For me, inspiration is much the same thing as realization.  Thinking about a factory setting in my novel in progress, Wash Away, I suddenly realized that the building had been a brewery before it became a chemical plant.  “Realized” is the only appropriate word I could use here; it simply struck me.  Even though this place is completely an artifact of my own imagination, I discovered a piece of its history.

This year for NaNoWriMo – and wish me luck with this approach, because I have no idea if it will work – I decided to write thirty scenes for my novel, one a day during November.  I have a lot of threads in play, and they all need to go in certain directions, but a linear/sequential approach seems more difficult than necessary, since they’re all jumbled up in my mind.  So I wrote thirty scene cards, which I will attack one at a time starting on Sunday.
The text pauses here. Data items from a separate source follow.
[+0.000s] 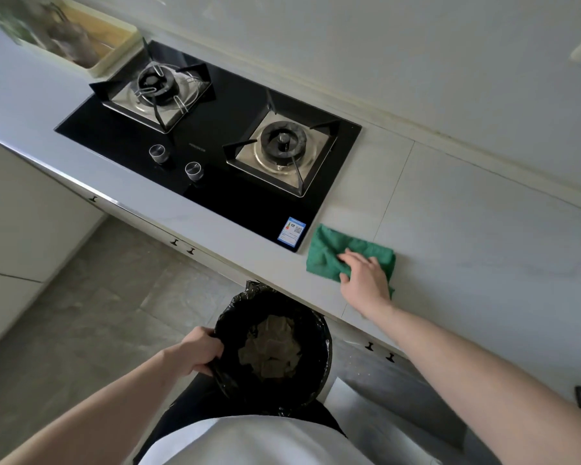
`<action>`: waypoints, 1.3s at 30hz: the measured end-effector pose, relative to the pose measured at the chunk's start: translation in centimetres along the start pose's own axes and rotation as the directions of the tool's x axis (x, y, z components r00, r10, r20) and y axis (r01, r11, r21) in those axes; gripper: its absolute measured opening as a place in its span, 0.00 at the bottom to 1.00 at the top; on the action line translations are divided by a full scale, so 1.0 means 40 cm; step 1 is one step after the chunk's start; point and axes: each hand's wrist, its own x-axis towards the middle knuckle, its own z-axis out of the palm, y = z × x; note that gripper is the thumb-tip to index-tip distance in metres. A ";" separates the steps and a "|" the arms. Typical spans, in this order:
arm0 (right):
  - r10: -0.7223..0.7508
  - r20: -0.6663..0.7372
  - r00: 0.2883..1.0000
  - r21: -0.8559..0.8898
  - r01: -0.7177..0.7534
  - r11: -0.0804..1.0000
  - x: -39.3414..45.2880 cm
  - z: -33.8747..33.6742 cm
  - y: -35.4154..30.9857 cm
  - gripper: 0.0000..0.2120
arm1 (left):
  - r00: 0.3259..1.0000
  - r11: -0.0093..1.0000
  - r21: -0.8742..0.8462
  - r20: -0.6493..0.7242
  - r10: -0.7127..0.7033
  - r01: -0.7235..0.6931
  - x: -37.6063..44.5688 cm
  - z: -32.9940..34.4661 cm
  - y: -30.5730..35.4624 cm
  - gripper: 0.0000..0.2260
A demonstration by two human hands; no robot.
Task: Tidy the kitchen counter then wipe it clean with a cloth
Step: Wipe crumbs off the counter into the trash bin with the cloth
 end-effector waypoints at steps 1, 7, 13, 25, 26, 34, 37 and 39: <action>-0.001 0.003 1.000 0.013 0.001 1.000 -0.029 0.014 -0.021 0.23 | 1.000 1.000 0.005 0.003 0.005 -0.005 0.000 -0.001 0.001 0.13; -0.079 0.101 0.992 0.116 0.067 0.991 -0.176 0.069 -0.143 0.23 | 1.000 1.000 0.026 0.008 0.017 -0.017 -0.002 -0.010 -0.007 0.13; -0.131 0.291 0.948 0.236 0.062 0.970 -0.215 0.056 -0.171 0.19 | 1.000 0.999 0.031 0.003 0.024 -0.024 0.011 -0.007 -0.015 0.13; 0.152 -0.084 0.985 0.268 -0.124 0.955 -0.019 -0.117 -0.022 0.17 | 1.000 0.998 0.062 -0.011 0.027 -0.027 0.006 -0.002 -0.011 0.12; 0.147 -0.046 0.988 0.235 -0.132 0.963 -0.024 -0.093 -0.028 0.18 | 1.000 0.997 0.067 -0.011 0.025 -0.024 0.004 -0.002 -0.010 0.12; -0.106 0.081 0.991 0.088 0.099 0.991 -0.153 0.058 -0.169 0.19 | 1.000 0.996 0.084 -0.012 0.012 -0.011 0.001 0.002 -0.006 0.12; -0.158 0.229 0.961 0.150 0.125 0.981 -0.189 0.074 -0.193 0.18 | 1.000 0.997 0.076 -0.005 0.008 -0.008 0.007 0.001 -0.007 0.12; -0.148 0.279 0.949 0.233 0.083 0.969 -0.191 0.069 -0.197 0.17 | 1.000 0.997 0.081 0.001 0.009 -0.009 0.009 0.000 -0.005 0.12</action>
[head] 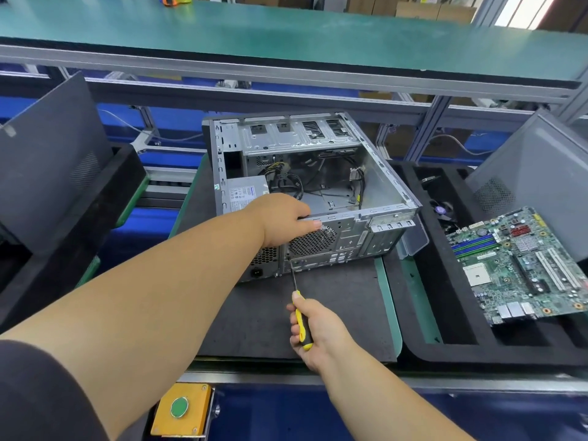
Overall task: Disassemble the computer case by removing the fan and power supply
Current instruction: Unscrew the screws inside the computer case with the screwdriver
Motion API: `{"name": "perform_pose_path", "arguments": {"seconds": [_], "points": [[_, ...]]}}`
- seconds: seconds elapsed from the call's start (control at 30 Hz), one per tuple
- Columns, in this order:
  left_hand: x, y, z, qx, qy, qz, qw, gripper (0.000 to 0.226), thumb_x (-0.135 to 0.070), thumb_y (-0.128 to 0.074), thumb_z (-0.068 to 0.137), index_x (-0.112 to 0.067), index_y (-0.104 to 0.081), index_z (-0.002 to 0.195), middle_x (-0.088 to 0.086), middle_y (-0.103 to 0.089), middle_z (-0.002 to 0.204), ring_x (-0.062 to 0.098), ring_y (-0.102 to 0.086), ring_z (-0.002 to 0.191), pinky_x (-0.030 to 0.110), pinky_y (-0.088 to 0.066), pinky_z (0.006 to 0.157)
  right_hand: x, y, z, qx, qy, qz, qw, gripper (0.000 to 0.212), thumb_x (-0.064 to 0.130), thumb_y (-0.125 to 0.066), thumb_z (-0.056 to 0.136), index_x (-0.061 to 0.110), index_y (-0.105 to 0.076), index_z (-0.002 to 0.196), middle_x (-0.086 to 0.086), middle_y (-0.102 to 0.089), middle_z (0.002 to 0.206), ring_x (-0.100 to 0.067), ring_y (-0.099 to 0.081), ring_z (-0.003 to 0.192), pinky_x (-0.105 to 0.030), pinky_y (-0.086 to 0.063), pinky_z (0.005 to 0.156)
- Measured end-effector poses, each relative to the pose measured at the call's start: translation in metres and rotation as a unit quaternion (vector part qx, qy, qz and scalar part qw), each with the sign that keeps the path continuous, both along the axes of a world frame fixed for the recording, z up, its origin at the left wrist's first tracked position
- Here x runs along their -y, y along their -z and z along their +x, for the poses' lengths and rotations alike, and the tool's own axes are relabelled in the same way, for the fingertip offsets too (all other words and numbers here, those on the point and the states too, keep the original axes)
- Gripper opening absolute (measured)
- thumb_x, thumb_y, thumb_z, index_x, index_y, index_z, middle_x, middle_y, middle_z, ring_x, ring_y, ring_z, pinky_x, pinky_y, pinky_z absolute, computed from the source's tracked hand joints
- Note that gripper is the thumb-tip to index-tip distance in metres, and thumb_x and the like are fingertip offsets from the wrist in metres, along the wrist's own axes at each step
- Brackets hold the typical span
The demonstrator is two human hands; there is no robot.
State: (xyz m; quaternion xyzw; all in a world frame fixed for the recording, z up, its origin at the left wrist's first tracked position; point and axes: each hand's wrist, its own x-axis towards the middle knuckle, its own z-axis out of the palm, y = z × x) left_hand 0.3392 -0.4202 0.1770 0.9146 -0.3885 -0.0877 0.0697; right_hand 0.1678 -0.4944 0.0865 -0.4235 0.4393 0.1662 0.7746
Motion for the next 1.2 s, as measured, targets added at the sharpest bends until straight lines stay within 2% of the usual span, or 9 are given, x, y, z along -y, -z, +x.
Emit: {"name": "perform_pose_path", "arguments": {"seconds": [0.2, 0.3, 0.5, 0.6, 0.73, 0.93, 1.1, 1.13, 1.2], "points": [[0.000, 0.002, 0.001, 0.003, -0.003, -0.004, 1.000, 0.046, -0.057, -0.036, 0.098, -0.019, -0.061, 0.096, 0.000, -0.055, 0.078, 0.016, -0.049, 0.071, 0.031, -0.032, 0.060, -0.002, -0.001, 0.001, 0.050, -0.066, -0.223, 0.971, 0.028, 0.033, -0.063, 0.095, 0.015, -0.047, 0.081, -0.002, -0.049, 0.068, -0.012, -0.040, 0.055, -0.023, -0.038, 0.047], [0.000, 0.002, 0.001, 0.001, -0.002, -0.005, 1.000, 0.045, -0.057, -0.035, 0.098, -0.020, -0.060, 0.095, -0.001, -0.054, 0.077, 0.013, -0.048, 0.069, 0.031, -0.031, 0.058, -0.002, -0.003, 0.001, 0.052, -0.110, -0.277, 0.953, 0.027, 0.037, -0.059, 0.096, 0.015, -0.049, 0.083, -0.001, -0.050, 0.070, -0.013, -0.041, 0.059, -0.026, -0.039, 0.054], [0.000, 0.000, 0.001, 0.005, -0.001, -0.001, 1.000, 0.042, -0.057, -0.035, 0.098, -0.022, -0.056, 0.092, -0.002, -0.052, 0.076, 0.013, -0.047, 0.069, 0.030, -0.030, 0.057, 0.012, -0.011, -0.002, 0.065, -0.033, 0.052, 0.996, 0.037, 0.031, -0.051, 0.101, -0.002, -0.068, 0.097, -0.010, -0.065, 0.071, -0.014, -0.054, 0.055, -0.023, -0.047, 0.050], [0.000, -0.001, 0.000, 0.002, 0.000, 0.000, 1.000, 0.041, -0.057, -0.035, 0.099, -0.022, -0.054, 0.089, -0.001, -0.052, 0.076, 0.013, -0.046, 0.068, 0.031, -0.031, 0.058, 0.016, -0.007, -0.004, 0.081, -0.029, 0.093, 0.992, 0.033, 0.032, -0.051, 0.101, 0.003, -0.067, 0.097, -0.007, -0.065, 0.074, -0.014, -0.052, 0.051, -0.023, -0.046, 0.047], [0.000, -0.001, 0.000, 0.000, -0.002, -0.001, 1.000, 0.040, -0.056, -0.035, 0.099, -0.022, -0.054, 0.089, -0.002, -0.051, 0.075, 0.010, -0.045, 0.066, 0.030, -0.030, 0.057, 0.011, -0.001, -0.007, 0.097, -0.003, 0.159, 0.983, 0.031, 0.035, -0.048, 0.102, 0.009, -0.058, 0.088, 0.000, -0.049, 0.059, -0.009, -0.028, 0.037, -0.021, -0.026, 0.035], [0.000, -0.002, -0.001, -0.001, -0.006, -0.009, 1.000, 0.041, -0.055, -0.037, 0.099, -0.021, -0.054, 0.084, -0.001, -0.050, 0.073, 0.010, -0.044, 0.065, 0.029, -0.028, 0.055, 0.000, -0.003, 0.001, 0.072, -0.064, -0.076, 0.992, 0.031, 0.035, -0.040, 0.105, 0.011, -0.055, 0.092, 0.002, -0.041, 0.051, -0.010, -0.024, 0.037, -0.023, -0.021, 0.038], [0.000, -0.003, -0.002, -0.002, -0.008, -0.010, 1.000, 0.041, -0.055, -0.037, 0.099, -0.021, -0.054, 0.084, -0.002, -0.050, 0.072, 0.009, -0.044, 0.065, 0.029, -0.028, 0.054, 0.002, 0.001, 0.000, 0.088, -0.225, -0.423, 0.873, 0.034, 0.040, -0.038, 0.104, 0.013, -0.053, 0.090, -0.003, -0.056, 0.073, -0.018, -0.046, 0.062, -0.030, -0.038, 0.060], [0.000, -0.003, -0.002, -0.002, -0.008, -0.010, 1.000, 0.041, -0.055, -0.037, 0.099, -0.021, -0.055, 0.086, -0.002, -0.050, 0.073, 0.009, -0.044, 0.065, 0.029, -0.028, 0.054, 0.002, 0.000, 0.000, 0.088, -0.222, -0.418, 0.876, 0.034, 0.040, -0.039, 0.103, 0.013, -0.053, 0.089, -0.004, -0.056, 0.073, -0.018, -0.046, 0.061, -0.030, -0.038, 0.059], [0.000, -0.003, -0.002, -0.002, -0.008, -0.010, 1.000, 0.041, -0.055, -0.036, 0.099, -0.021, -0.056, 0.087, -0.002, -0.050, 0.073, 0.009, -0.044, 0.065, 0.029, -0.028, 0.054, 0.002, -0.002, 0.001, 0.083, -0.153, -0.270, 0.947, 0.034, 0.037, -0.042, 0.103, 0.010, -0.057, 0.090, -0.002, -0.054, 0.062, -0.015, -0.042, 0.047, -0.025, -0.036, 0.048]]}}
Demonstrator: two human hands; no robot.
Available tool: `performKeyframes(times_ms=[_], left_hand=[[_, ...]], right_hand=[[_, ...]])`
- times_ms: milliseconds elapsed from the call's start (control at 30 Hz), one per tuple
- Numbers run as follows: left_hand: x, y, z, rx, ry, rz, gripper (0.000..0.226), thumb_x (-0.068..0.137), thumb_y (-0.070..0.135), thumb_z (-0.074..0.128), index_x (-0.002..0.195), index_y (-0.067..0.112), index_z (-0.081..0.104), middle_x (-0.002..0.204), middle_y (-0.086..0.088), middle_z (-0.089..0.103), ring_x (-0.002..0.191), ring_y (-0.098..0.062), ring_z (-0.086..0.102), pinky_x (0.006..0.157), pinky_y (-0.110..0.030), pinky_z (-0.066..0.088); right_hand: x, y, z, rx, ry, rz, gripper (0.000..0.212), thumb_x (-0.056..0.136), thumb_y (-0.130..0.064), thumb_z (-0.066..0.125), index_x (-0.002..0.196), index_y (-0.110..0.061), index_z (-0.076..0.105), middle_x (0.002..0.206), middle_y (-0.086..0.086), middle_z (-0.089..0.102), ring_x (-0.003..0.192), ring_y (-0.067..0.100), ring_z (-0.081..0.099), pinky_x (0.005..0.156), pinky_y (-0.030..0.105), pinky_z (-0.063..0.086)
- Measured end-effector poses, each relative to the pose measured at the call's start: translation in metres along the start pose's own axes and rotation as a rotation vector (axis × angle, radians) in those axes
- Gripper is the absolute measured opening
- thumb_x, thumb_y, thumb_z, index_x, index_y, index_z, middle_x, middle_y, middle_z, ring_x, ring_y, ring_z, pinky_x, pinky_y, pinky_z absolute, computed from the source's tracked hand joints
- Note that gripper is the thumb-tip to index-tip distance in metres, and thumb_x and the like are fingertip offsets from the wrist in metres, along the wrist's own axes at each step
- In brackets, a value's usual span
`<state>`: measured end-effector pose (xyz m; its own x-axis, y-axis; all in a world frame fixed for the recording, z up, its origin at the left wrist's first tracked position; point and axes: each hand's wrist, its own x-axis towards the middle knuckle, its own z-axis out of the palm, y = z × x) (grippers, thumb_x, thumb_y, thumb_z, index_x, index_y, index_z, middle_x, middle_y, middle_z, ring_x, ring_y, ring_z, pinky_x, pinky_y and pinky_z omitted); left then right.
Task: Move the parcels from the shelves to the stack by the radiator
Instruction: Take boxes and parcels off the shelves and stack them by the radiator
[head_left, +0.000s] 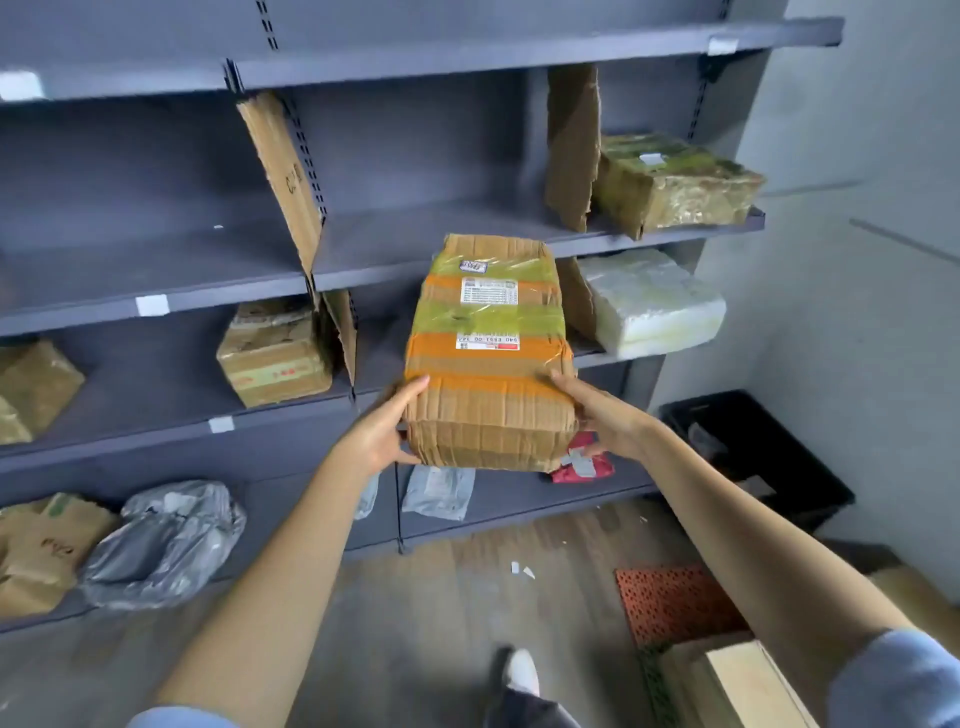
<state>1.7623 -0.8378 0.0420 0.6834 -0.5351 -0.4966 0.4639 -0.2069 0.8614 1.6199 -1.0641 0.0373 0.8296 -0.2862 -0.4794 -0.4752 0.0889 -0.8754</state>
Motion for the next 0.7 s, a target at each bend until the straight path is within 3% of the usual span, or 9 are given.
performKeyframes(times_ms=[100, 200, 300, 367, 467, 500, 600, 700], left_hand=[[-0.013, -0.048, 0.017, -0.011, -0.047, -0.09, 0.058, 0.085, 0.049, 0.058, 0.137, 0.03, 0.041, 0.139, -0.007, 0.048, 0.124, -0.03, 0.048, 0.065, -0.049, 0.053], [-0.016, -0.086, 0.043, 0.029, -0.084, -0.212, 0.061, 0.082, 0.054, 0.059, 0.134, 0.025, 0.045, 0.135, -0.01, 0.05, 0.116, -0.031, 0.053, 0.08, -0.055, 0.05], [-0.007, -0.123, 0.077, 0.096, -0.174, -0.345, 0.051, 0.082, 0.055, 0.057, 0.12, 0.021, 0.051, 0.118, -0.01, 0.053, 0.104, -0.031, 0.056, 0.096, -0.063, 0.04], [-0.004, -0.146, 0.114, 0.182, -0.229, -0.424, 0.051, 0.083, 0.055, 0.055, 0.122, 0.022, 0.052, 0.122, -0.014, 0.055, 0.117, -0.034, 0.051, 0.1, -0.064, 0.036], [-0.007, -0.172, 0.185, 0.304, -0.307, -0.472, 0.054, 0.087, 0.051, 0.052, 0.132, 0.022, 0.041, 0.133, -0.012, 0.045, 0.125, -0.035, 0.043, 0.101, -0.064, 0.034], [-0.007, -0.18, 0.211, 0.342, -0.338, -0.474, 0.053, 0.089, 0.048, 0.052, 0.134, 0.023, 0.039, 0.133, -0.011, 0.043, 0.128, -0.034, 0.041, 0.101, -0.065, 0.034], [-0.005, -0.206, 0.29, 0.493, -0.457, -0.453, 0.052, 0.091, 0.04, 0.052, 0.14, 0.029, 0.037, 0.144, -0.01, 0.038, 0.132, -0.032, 0.038, 0.102, -0.064, 0.035], [-0.003, -0.237, 0.371, 0.616, -0.549, -0.461, 0.055, 0.094, 0.037, 0.051, 0.144, 0.032, 0.03, 0.148, -0.01, 0.036, 0.135, -0.032, 0.036, 0.102, -0.058, 0.036]], right_hand=[[-0.036, 0.048, 0.004, 0.148, -0.017, 0.045, 0.07, 0.077, -0.067, 0.052, 0.139, -0.043, 0.029, 0.138, 0.003, 0.048, 0.116, 0.031, 0.054, 0.09, 0.056, 0.046], [-0.065, 0.095, -0.008, 0.196, 0.09, 0.119, 0.07, 0.074, -0.068, 0.056, 0.136, -0.048, 0.03, 0.14, 0.003, 0.044, 0.118, 0.033, 0.051, 0.09, 0.053, 0.048], [-0.098, 0.137, -0.026, 0.348, 0.215, 0.218, 0.048, 0.084, -0.055, 0.055, 0.123, -0.032, 0.041, 0.126, 0.005, 0.049, 0.107, 0.025, 0.053, 0.089, 0.044, 0.045], [-0.118, 0.177, -0.044, 0.47, 0.336, 0.307, 0.036, 0.086, -0.047, 0.056, 0.111, -0.023, 0.045, 0.109, 0.005, 0.052, 0.094, 0.022, 0.053, 0.085, 0.04, 0.044], [-0.149, 0.233, -0.077, 0.594, 0.497, 0.426, 0.071, 0.076, -0.054, 0.064, 0.131, -0.018, 0.039, 0.13, 0.011, 0.043, 0.12, 0.03, 0.045, 0.105, 0.047, 0.037], [-0.16, 0.251, -0.091, 0.639, 0.54, 0.446, 0.074, 0.075, -0.055, 0.064, 0.133, -0.019, 0.036, 0.135, 0.012, 0.04, 0.125, 0.033, 0.041, 0.107, 0.051, 0.035], [-0.2, 0.301, -0.138, 0.774, 0.674, 0.463, 0.059, 0.079, -0.054, 0.061, 0.122, -0.021, 0.039, 0.133, 0.012, 0.039, 0.124, 0.034, 0.04, 0.105, 0.052, 0.038], [-0.24, 0.355, -0.185, 0.854, 0.829, 0.495, 0.062, 0.075, -0.056, 0.063, 0.124, -0.023, 0.043, 0.131, 0.009, 0.043, 0.12, 0.034, 0.044, 0.102, 0.054, 0.04]])
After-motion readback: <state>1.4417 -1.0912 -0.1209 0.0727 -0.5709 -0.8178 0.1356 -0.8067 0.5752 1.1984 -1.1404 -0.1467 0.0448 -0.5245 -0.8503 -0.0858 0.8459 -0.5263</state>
Writing thirty scene cards required thirty small acts of inspiration.  Inspiration is elusive, and everybody knows that.  The best you can do is increase your odds.  I believe in trying to cultivate a state of active waiting.  The active part is attention and preparedness.  If there is a place in my story and it needs a certain part, I can at least try to define the shape of that part, and be ready to recognize it when it happens to roll by me.

It’s such a presumptuous idea, to write a blog post about inspiration, as if I had it by the tail.  I don’t, and I’m deeply aware that this is an area subject to what Dr. Laurie Santos calls “The G.I. Joe Fallacy.”  The G.I. Joe Fallacy is mistakenly thinking that because you understand something, that understanding will change your behavior.  (It comes from the phrase “Knowing is half the battle!” which I remember well from cartoon PSAs when I grew up.)  I may be aware that active waiting is the best way to cultivate moments of inspiration.  That doesn’t make the waiting any easier for me.

Franz Kafka wrote, in a notebook intended only for himself: “You need not leave your room.  Remain sitting at your table and listen.  You need not even listen, simply wait.  You need not even wait, just learn to become quiet, and still, and solitary.  The world will freely offer itself to you to be unmasked.  It has no choice, it will roll in ecstasy at your feet.”

Robert Pirsig, in his unparalleled Zen and the Art of Motorcycle Maintenance, equated waiting for inspiration with the Zen state of nothingness in consciousness.  If you’re trying to remove a motorcycle’s cover plate but you accidentally tear the head off the screw, you’re stuck.  But wait, and “no matter how hard you try to hang on to it, this stuckness is bound to disappear.  Your mind will naturally and freely move toward a solution.  … The solutions all are simple after you have arrived at them.  But they’re simple only when you know already what they are.”